Previous studies have reported that NF-Y genes play important roles in regulating plant growth and development (Li et al. 2016; Potkar et al. 2013; Wang et al. 2018; Wei et al. 2017). In this study, the expression levels of PtoNF-Y genes (except for 12 NF-Y genes that had no expression data) were observed in five tissues and organs, indicating that PtoNF-Y is involved in regulating the growth and development of P. tomentosa (Figs. 5, 6, S3).
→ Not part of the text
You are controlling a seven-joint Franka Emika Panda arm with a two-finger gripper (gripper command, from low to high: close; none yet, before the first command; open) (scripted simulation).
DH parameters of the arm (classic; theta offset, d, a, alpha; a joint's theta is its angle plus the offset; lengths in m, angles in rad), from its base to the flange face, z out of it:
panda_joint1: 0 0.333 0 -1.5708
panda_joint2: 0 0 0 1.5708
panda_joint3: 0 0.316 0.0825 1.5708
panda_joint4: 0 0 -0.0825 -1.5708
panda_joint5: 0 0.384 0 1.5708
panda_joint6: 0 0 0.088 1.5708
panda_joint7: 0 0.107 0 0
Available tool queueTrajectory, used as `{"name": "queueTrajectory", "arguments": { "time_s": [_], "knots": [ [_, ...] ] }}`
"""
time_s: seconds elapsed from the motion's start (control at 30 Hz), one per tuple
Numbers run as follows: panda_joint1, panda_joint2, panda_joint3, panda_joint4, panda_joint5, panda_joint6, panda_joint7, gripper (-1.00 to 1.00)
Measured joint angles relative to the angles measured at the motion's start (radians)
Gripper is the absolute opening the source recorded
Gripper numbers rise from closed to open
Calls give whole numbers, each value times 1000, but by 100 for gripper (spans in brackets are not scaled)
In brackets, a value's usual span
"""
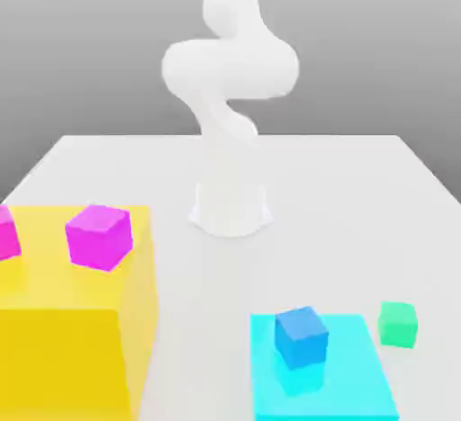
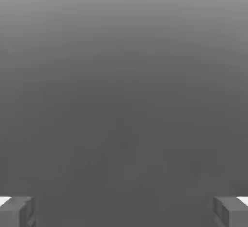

It has been reported that AtNF-YB2 and 3 and AtNF-YC3, 4, and 9 are critical regulators of flowering time (Kumimoto et al. 2010; Wenkel et al. 2006). Here, we detected expression of their orthologs, PtoNF-YB4, PtoNF-YB14, and PtoNF-YB5-7, during the early stages of floral bud development, but the specific regulatory mechanism of this expression remains unclear. Therefore, determining how these genes regulate floral bud development and affect the growth and development of P. tomentosa are interesting questions for future research.

Comprehensive bioinformatics analysis of the NF-Y family in P. trichocarpa identified 46 genes as putative PtNF-Y genes, and the expression of PtoNF-Y genes in various P. tomentosa tissues and organs was evaluated using transcriptome data. The results suggest that the expression and transcription levels of 34 of 46 members in various tissues and organs vary among family members. The results of this study provide a basis for further studies on the functions of the PtNF-Y gene family. However, the specific functions of these genes in P. tomentosa must be further verified experimentally, and the regulatory mechanisms must also be determined in future studies.